_YOUR OBJECTIVE_: How many of the lines below have the word "outline" in them? The answer is that number and nothing more.
___ DATA RECORDS ___
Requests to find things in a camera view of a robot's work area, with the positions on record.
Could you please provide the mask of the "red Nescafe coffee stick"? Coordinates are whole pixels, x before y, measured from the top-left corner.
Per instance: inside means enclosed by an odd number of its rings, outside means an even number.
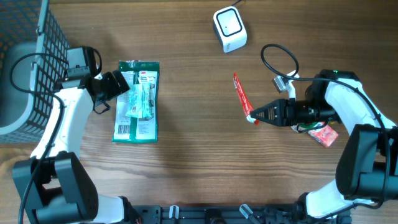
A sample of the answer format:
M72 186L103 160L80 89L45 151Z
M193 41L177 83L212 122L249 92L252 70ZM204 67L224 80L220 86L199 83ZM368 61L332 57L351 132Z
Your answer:
M258 125L259 121L251 117L251 112L254 111L254 108L252 107L251 102L248 100L244 88L236 72L234 72L233 75L233 83L247 121L252 124Z

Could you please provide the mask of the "teal snack bar wrapper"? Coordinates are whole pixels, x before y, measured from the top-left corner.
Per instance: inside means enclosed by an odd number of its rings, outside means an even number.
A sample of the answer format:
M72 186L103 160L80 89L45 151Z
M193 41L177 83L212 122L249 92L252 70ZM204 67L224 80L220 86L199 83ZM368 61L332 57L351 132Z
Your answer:
M153 115L150 105L150 83L132 84L129 87L129 104L126 116L137 119L151 119Z

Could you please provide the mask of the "red white juice carton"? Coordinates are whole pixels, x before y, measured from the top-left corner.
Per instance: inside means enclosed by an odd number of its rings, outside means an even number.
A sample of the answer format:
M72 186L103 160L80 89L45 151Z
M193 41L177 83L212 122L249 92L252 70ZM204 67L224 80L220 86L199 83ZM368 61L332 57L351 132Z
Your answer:
M325 147L330 147L338 137L338 133L329 125L321 129L311 130L308 134Z

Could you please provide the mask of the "green 3M sponge package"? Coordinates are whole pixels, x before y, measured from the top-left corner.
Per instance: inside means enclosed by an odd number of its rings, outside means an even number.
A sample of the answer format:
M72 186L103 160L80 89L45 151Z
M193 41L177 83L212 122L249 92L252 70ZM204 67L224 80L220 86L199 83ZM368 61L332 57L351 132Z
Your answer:
M126 116L129 104L128 91L117 97L113 142L149 143L157 141L157 95L159 89L160 63L139 60L120 61L119 70L128 85L150 83L152 108L151 119Z

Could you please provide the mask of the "green lid round container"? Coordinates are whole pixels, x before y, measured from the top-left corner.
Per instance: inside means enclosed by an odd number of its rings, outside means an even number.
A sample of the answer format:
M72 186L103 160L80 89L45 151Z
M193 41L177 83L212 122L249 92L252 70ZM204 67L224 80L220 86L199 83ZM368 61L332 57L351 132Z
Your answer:
M315 123L298 123L291 126L291 128L297 133L307 133L309 131L318 131L326 126L324 122Z

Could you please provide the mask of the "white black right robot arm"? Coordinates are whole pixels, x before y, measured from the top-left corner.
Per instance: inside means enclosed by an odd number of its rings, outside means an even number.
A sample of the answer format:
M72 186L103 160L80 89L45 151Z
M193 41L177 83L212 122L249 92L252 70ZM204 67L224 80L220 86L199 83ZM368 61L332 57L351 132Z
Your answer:
M289 92L252 110L255 122L274 126L295 126L330 121L344 124L349 139L336 167L335 179L324 187L307 192L291 206L293 222L337 221L355 207L378 209L388 200L397 200L397 125L387 119L369 99L353 72L321 70L311 78L305 99L295 97L296 71L278 75L275 87Z

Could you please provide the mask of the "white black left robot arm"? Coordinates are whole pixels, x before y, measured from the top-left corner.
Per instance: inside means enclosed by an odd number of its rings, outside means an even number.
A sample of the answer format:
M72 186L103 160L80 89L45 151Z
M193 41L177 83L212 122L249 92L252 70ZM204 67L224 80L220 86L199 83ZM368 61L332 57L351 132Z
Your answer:
M21 198L18 222L125 223L135 217L125 197L100 195L79 160L86 121L94 108L129 90L119 70L57 81L42 139L30 159L15 163Z

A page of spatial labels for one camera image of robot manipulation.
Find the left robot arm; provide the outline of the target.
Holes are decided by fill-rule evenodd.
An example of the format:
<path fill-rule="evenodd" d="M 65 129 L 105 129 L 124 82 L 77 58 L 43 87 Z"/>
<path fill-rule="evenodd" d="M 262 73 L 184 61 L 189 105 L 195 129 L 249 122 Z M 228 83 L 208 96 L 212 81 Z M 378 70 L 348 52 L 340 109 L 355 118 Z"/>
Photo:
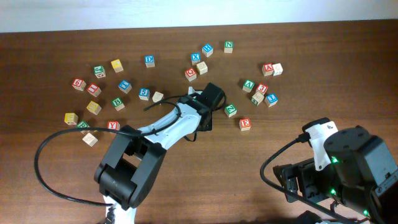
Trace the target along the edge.
<path fill-rule="evenodd" d="M 167 150 L 189 134 L 211 130 L 213 112 L 225 103 L 224 91 L 208 83 L 202 91 L 179 97 L 155 123 L 139 129 L 123 126 L 94 175 L 106 202 L 105 223 L 134 223 Z"/>

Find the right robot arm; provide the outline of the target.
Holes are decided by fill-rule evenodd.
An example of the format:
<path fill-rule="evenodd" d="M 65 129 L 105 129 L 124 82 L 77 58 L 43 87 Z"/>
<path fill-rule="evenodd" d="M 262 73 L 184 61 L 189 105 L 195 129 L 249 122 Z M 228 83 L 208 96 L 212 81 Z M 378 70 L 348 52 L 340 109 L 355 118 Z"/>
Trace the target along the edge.
<path fill-rule="evenodd" d="M 313 158 L 273 167 L 278 182 L 263 181 L 284 193 L 289 203 L 300 201 L 341 223 L 335 212 L 343 205 L 371 223 L 397 223 L 397 162 L 386 143 L 361 126 L 339 130 L 328 118 L 302 128 L 303 133 L 279 149 L 263 165 L 297 143 L 308 143 Z"/>

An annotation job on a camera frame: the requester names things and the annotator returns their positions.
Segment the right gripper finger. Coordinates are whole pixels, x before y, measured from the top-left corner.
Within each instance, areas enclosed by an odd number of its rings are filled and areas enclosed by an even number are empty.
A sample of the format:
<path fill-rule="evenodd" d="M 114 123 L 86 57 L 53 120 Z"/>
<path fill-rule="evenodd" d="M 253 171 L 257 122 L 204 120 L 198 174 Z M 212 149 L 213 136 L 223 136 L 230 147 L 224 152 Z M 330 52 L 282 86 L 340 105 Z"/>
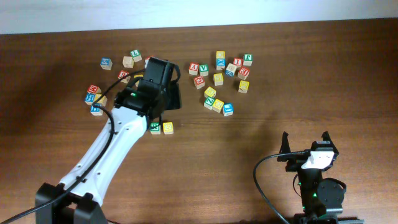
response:
<path fill-rule="evenodd" d="M 291 153 L 288 136 L 289 136 L 289 134 L 284 131 L 282 134 L 282 142 L 281 142 L 281 147 L 280 147 L 280 151 L 279 151 L 280 154 Z"/>
<path fill-rule="evenodd" d="M 328 131 L 324 131 L 321 138 L 322 138 L 322 141 L 321 141 L 322 145 L 325 145 L 325 146 L 333 145 L 333 141 L 331 140 L 331 137 L 330 137 Z"/>

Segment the yellow S wooden block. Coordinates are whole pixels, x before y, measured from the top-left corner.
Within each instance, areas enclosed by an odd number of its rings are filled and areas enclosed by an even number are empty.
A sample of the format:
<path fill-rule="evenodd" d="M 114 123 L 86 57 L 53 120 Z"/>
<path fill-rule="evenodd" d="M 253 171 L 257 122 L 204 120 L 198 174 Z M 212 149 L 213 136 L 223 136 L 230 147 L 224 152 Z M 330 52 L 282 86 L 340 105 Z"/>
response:
<path fill-rule="evenodd" d="M 174 133 L 174 125 L 173 122 L 164 122 L 162 124 L 164 134 L 173 134 Z"/>

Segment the green R wooden block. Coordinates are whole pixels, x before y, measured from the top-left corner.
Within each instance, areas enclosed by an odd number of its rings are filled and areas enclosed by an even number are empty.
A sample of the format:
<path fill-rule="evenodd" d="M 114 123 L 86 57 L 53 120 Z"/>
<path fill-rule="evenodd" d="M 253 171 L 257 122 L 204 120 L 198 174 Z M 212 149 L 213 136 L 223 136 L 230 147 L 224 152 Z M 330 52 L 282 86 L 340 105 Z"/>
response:
<path fill-rule="evenodd" d="M 150 133 L 151 134 L 161 134 L 161 125 L 158 122 L 153 122 L 150 124 Z"/>

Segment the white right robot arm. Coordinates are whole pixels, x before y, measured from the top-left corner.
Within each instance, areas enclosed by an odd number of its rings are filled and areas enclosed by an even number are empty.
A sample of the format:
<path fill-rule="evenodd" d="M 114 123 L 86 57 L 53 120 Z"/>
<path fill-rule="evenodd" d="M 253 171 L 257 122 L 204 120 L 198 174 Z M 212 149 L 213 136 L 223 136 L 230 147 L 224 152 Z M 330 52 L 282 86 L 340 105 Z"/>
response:
<path fill-rule="evenodd" d="M 329 133 L 325 131 L 322 140 L 298 152 L 291 151 L 288 135 L 287 132 L 282 134 L 277 161 L 286 162 L 285 171 L 295 172 L 298 177 L 303 213 L 294 215 L 294 223 L 364 223 L 356 217 L 338 217 L 343 213 L 347 186 L 340 180 L 322 176 L 339 155 Z"/>

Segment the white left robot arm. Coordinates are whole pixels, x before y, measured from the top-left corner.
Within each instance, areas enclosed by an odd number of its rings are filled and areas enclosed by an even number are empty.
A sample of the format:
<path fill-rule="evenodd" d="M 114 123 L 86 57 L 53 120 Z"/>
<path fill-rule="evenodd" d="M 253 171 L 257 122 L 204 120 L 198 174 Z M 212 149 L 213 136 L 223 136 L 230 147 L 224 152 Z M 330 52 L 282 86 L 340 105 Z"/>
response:
<path fill-rule="evenodd" d="M 115 98 L 109 119 L 78 164 L 58 185 L 44 183 L 35 196 L 36 223 L 109 223 L 102 211 L 107 189 L 133 145 L 165 110 L 181 107 L 177 81 L 141 80 Z"/>
___
_SOLUTION TO THE PROBLEM_: 2